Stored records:
_ _ _
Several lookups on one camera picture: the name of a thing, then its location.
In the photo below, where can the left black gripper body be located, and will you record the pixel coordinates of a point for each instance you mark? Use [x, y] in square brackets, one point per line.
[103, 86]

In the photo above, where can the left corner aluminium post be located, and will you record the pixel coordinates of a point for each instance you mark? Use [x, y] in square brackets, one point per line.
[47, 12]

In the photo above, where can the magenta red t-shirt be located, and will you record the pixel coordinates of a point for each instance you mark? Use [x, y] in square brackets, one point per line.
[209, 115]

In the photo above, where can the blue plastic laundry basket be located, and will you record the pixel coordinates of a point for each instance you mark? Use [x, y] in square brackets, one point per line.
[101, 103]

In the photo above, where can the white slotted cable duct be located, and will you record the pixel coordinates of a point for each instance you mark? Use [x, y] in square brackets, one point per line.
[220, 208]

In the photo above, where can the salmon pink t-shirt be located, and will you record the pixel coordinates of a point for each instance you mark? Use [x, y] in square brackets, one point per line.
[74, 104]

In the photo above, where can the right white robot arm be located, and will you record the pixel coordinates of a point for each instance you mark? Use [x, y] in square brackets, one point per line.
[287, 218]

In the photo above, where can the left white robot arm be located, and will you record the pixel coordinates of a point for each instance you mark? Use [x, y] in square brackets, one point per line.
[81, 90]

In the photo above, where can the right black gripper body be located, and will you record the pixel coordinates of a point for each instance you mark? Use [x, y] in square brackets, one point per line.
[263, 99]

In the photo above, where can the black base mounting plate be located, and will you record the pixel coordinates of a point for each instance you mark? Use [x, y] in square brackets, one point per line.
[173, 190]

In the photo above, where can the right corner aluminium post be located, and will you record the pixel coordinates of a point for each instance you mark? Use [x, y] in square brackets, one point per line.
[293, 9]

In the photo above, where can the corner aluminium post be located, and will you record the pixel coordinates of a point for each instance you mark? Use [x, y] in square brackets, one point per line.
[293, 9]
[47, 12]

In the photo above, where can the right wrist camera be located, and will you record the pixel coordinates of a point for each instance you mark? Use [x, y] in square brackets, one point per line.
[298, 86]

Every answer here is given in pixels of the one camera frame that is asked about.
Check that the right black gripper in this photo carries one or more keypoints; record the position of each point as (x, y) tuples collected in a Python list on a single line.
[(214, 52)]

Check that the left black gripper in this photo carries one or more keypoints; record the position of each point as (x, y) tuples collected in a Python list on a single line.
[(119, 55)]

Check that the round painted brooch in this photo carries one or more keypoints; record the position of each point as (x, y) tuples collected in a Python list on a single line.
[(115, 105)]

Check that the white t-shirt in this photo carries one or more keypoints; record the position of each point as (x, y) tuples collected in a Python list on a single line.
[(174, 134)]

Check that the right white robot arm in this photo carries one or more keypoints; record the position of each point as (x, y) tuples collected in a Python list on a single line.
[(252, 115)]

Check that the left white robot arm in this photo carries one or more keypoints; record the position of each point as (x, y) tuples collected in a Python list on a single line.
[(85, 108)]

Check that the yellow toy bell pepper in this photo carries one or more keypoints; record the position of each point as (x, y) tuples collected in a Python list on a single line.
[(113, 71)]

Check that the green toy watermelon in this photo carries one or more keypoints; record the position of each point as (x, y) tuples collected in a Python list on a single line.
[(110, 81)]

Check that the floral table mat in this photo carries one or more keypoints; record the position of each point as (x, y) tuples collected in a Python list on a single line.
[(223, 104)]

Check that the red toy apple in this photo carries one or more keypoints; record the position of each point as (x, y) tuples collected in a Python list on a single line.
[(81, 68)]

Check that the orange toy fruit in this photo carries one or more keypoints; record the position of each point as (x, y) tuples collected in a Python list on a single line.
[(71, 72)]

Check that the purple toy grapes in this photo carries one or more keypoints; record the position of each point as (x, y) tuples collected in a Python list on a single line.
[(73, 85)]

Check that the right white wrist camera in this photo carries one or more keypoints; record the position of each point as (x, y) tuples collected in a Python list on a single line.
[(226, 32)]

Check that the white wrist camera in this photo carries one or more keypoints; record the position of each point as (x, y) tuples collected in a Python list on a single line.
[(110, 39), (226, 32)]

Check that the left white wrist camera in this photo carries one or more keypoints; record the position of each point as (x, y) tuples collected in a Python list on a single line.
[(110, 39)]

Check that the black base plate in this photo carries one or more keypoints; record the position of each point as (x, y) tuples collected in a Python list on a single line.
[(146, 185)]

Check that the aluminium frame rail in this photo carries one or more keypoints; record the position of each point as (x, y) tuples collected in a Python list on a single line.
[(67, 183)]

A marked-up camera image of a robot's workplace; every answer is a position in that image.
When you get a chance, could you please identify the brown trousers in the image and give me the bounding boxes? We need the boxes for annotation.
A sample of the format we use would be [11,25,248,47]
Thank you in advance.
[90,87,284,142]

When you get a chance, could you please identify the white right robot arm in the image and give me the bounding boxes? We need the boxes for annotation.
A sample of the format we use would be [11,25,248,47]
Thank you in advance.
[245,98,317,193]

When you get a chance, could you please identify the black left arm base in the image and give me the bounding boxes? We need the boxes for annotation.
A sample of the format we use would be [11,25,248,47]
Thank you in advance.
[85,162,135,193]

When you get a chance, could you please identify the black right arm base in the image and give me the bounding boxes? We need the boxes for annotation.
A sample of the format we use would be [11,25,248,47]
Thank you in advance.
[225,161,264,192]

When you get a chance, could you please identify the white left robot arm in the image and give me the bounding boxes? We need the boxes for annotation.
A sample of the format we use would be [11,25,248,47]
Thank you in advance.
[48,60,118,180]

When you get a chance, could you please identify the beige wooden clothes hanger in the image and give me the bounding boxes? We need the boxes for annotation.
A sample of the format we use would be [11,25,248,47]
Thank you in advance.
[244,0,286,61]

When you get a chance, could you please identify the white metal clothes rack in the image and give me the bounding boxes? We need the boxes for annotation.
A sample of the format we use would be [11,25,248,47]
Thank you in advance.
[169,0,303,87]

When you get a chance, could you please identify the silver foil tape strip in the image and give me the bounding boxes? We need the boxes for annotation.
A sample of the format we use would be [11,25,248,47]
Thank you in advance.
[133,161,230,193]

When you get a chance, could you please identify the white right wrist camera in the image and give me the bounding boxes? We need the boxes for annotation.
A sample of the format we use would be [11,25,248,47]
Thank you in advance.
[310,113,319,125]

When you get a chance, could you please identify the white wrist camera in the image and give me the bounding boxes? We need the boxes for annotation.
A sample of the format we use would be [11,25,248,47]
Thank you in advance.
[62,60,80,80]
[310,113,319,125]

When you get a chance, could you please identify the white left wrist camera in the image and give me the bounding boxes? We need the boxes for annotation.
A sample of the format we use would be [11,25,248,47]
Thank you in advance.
_ _ _
§ **Your objective**
A faithful, complete copy of the entries above is required.

§ **Completed exercise**
Several lookups on one camera picture: the name of a thing, then its location.
In the photo below, where can the left black gripper body be located, and will you record the pixel coordinates of a point for each instance you mark? Use [x, y] in square brackets, one point per line.
[103, 86]

In the photo above, where can the left corner aluminium post be located, and will you record the pixel coordinates of a point for each instance you mark? Use [x, y] in square brackets, one point per line.
[47, 12]

In the photo above, where can the magenta red t-shirt be located, and will you record the pixel coordinates of a point for each instance you mark? Use [x, y] in square brackets, one point per line.
[209, 115]

In the photo above, where can the blue plastic laundry basket be located, and will you record the pixel coordinates of a point for each instance you mark? Use [x, y] in square brackets, one point per line.
[101, 103]

In the photo above, where can the white slotted cable duct be located, and will you record the pixel coordinates of a point for each instance you mark? Use [x, y] in square brackets, one point per line.
[220, 208]

In the photo above, where can the salmon pink t-shirt be located, and will you record the pixel coordinates of a point for each instance you mark? Use [x, y] in square brackets, one point per line.
[74, 104]

In the photo above, where can the right white robot arm be located, and will you record the pixel coordinates of a point for each instance you mark? Use [x, y] in square brackets, one point per line.
[287, 218]

In the photo above, where can the left white robot arm be located, and will you record the pixel coordinates of a point for each instance you mark? Use [x, y] in square brackets, one point per line.
[81, 90]

In the photo above, where can the right black gripper body be located, and will you record the pixel coordinates of a point for each instance you mark? Use [x, y] in square brackets, one point per line.
[263, 99]

In the photo above, where can the black base mounting plate be located, and will you record the pixel coordinates of a point for each instance you mark? Use [x, y] in square brackets, one point per line.
[173, 190]

In the photo above, where can the right corner aluminium post be located, and will you record the pixel coordinates of a point for each instance you mark? Use [x, y] in square brackets, one point per line.
[293, 9]

In the photo above, where can the corner aluminium post be located, and will you record the pixel coordinates of a point for each instance you mark? Use [x, y] in square brackets, one point per line.
[293, 9]
[47, 12]

In the photo above, where can the right wrist camera be located, and will you record the pixel coordinates of a point for each instance you mark? Use [x, y] in square brackets, one point per line.
[298, 86]

Every answer here is given in pixels of the one camera frame that is asked about.
Check that the right black gripper in this photo carries one or more keypoints; record the position of each point as (x, y) tuples collected in a Python list on a single line.
[(214, 52)]

Check that the left black gripper in this photo carries one or more keypoints; record the position of each point as (x, y) tuples collected in a Python list on a single line.
[(119, 55)]

Check that the round painted brooch in this photo carries one or more keypoints; record the position of each point as (x, y) tuples collected in a Python list on a single line.
[(115, 105)]

Check that the white t-shirt in this photo carries one or more keypoints; record the position of each point as (x, y) tuples collected in a Python list on a single line.
[(174, 134)]

Check that the right white robot arm in this photo carries one or more keypoints; record the position of each point as (x, y) tuples collected in a Python list on a single line.
[(252, 115)]

Check that the left white robot arm in this photo carries one or more keypoints; record the position of each point as (x, y) tuples collected in a Python list on a single line.
[(85, 108)]

Check that the yellow toy bell pepper in this photo carries one or more keypoints; record the position of each point as (x, y) tuples collected in a Python list on a single line.
[(113, 71)]

Check that the green toy watermelon in this photo carries one or more keypoints; record the position of each point as (x, y) tuples collected in a Python list on a single line.
[(110, 81)]

Check that the floral table mat in this photo carries one or more keypoints; record the position of each point as (x, y) tuples collected in a Python list on a single line.
[(223, 104)]

Check that the red toy apple in this photo carries one or more keypoints; record the position of each point as (x, y) tuples collected in a Python list on a single line.
[(81, 68)]

Check that the orange toy fruit in this photo carries one or more keypoints; record the position of each point as (x, y) tuples collected in a Python list on a single line.
[(71, 72)]

Check that the purple toy grapes in this photo carries one or more keypoints; record the position of each point as (x, y) tuples collected in a Python list on a single line.
[(73, 85)]

Check that the right white wrist camera in this photo carries one or more keypoints; record the position of each point as (x, y) tuples collected in a Python list on a single line.
[(226, 32)]

Check that the white wrist camera in this photo carries one or more keypoints; record the position of each point as (x, y) tuples collected in a Python list on a single line.
[(110, 39), (226, 32)]

Check that the left white wrist camera in this photo carries one or more keypoints; record the position of each point as (x, y) tuples collected in a Python list on a single line.
[(110, 39)]

Check that the black base plate in this photo carries one or more keypoints; record the position of each point as (x, y) tuples collected in a Python list on a single line.
[(146, 185)]

Check that the aluminium frame rail in this photo carries one or more keypoints; record the position of each point as (x, y) tuples collected in a Python list on a single line.
[(67, 183)]

A marked-up camera image of a robot's workplace; every answer is a position in that image.
When you get a chance, could you please identify the brown trousers in the image and give me the bounding boxes? We need the boxes for annotation.
A sample of the format we use would be [11,25,248,47]
Thank you in advance.
[90,87,284,142]

When you get a chance, could you please identify the white right robot arm in the image and give me the bounding boxes? We need the boxes for annotation.
A sample of the format we use would be [11,25,248,47]
Thank you in advance.
[245,98,317,193]

When you get a chance, could you please identify the black left arm base in the image and give me the bounding boxes? We need the boxes for annotation.
A sample of the format we use would be [11,25,248,47]
Thank you in advance.
[85,162,135,193]

When you get a chance, could you please identify the black right arm base in the image and give me the bounding boxes? We need the boxes for annotation.
A sample of the format we use would be [11,25,248,47]
Thank you in advance.
[225,161,264,192]

When you get a chance, could you please identify the white left robot arm in the image and give me the bounding boxes? We need the boxes for annotation.
A sample of the format we use would be [11,25,248,47]
Thank you in advance.
[48,60,118,180]

When you get a chance, could you please identify the beige wooden clothes hanger in the image and give me the bounding boxes? We need the boxes for annotation.
A sample of the format we use would be [11,25,248,47]
Thank you in advance.
[244,0,286,61]

When you get a chance, could you please identify the white metal clothes rack in the image and give me the bounding boxes? We need the boxes for annotation.
A sample of the format we use would be [11,25,248,47]
Thank you in advance.
[169,0,303,87]

When you get a chance, could you please identify the silver foil tape strip in the image and give me the bounding boxes? We need the boxes for annotation.
A sample of the format we use would be [11,25,248,47]
Thank you in advance.
[133,161,230,193]

When you get a chance, could you please identify the white right wrist camera in the image and give me the bounding boxes? We need the boxes for annotation.
A sample of the format we use would be [11,25,248,47]
Thank you in advance.
[310,113,319,125]

When you get a chance, could you please identify the white wrist camera in the image and give me the bounding boxes? We need the boxes for annotation.
A sample of the format we use would be [11,25,248,47]
Thank you in advance.
[62,60,80,80]
[310,113,319,125]

When you get a chance, could you please identify the white left wrist camera in the image and give me the bounding boxes? We need the boxes for annotation.
A sample of the format we use would be [11,25,248,47]
Thank you in advance.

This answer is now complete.